**TRY IT:** Where in the listing does the string "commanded" appear? Copy every line that holds it.

**INPUT DATA:**
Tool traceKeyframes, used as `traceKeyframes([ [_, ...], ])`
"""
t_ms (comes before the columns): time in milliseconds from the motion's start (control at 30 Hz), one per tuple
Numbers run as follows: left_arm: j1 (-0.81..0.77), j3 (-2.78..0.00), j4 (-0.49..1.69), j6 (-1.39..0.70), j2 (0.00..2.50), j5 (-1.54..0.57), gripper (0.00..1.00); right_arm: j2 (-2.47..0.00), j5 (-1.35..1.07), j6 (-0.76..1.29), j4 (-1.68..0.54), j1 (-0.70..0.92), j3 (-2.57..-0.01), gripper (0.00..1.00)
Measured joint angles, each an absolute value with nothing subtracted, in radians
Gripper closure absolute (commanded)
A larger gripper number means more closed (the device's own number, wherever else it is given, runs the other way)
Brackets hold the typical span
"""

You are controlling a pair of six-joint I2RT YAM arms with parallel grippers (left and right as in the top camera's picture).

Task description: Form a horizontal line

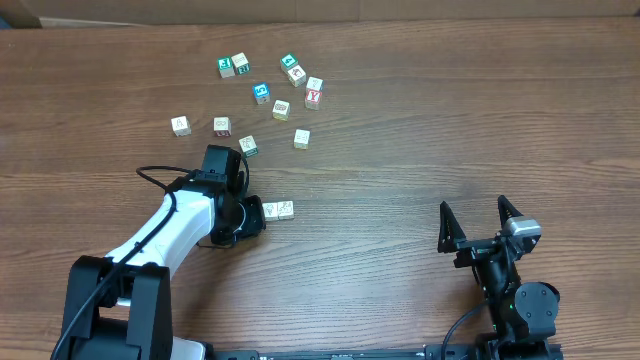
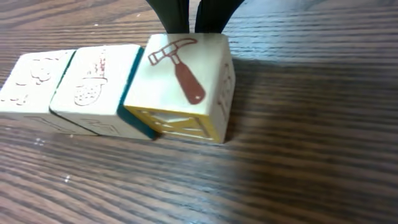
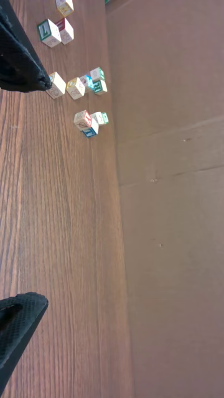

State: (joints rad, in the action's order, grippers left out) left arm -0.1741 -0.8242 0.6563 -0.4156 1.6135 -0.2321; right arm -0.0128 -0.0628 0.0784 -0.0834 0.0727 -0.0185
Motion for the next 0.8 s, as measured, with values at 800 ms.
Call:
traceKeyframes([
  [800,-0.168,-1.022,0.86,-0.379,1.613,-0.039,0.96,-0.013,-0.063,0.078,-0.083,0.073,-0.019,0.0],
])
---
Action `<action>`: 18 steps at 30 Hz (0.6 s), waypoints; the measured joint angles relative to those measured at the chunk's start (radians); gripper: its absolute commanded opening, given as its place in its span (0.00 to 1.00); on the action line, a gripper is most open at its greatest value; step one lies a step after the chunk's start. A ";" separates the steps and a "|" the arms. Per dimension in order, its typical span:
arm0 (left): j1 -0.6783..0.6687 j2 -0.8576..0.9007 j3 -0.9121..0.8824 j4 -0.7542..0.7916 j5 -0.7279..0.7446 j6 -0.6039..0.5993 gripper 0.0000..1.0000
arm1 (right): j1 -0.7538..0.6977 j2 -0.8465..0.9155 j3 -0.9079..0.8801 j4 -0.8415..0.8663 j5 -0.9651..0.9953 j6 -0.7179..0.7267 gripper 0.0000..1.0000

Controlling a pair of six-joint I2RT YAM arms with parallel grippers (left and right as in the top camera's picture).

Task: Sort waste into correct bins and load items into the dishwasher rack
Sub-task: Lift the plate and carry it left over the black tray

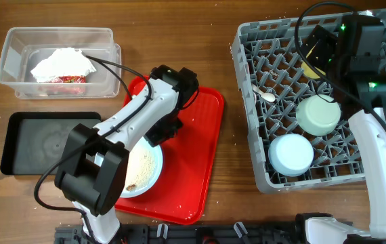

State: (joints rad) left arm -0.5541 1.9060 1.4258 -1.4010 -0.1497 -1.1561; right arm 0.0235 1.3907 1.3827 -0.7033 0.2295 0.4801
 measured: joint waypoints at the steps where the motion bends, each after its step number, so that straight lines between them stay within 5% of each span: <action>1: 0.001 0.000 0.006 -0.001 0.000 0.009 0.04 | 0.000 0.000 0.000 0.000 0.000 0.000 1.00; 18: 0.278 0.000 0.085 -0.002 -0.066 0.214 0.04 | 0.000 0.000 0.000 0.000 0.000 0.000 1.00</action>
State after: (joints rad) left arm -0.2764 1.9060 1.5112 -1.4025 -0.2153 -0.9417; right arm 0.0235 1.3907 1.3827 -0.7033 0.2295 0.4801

**THE ANSWER:**
Gripper closure absolute (commanded)
Action `<action>`: 18 steps at 30 Hz (0.6 s), waypoints; the measured joint angles relative to those measured at the chunk's start (radians); gripper: its absolute commanded opening, given as its place in its span (0.00 to 1.00); on the action line, a gripper is most open at its greatest value; step one lies a step after the chunk's start. A ";" separates the steps and a "|" the arms. Per dimension in order, its typical span:

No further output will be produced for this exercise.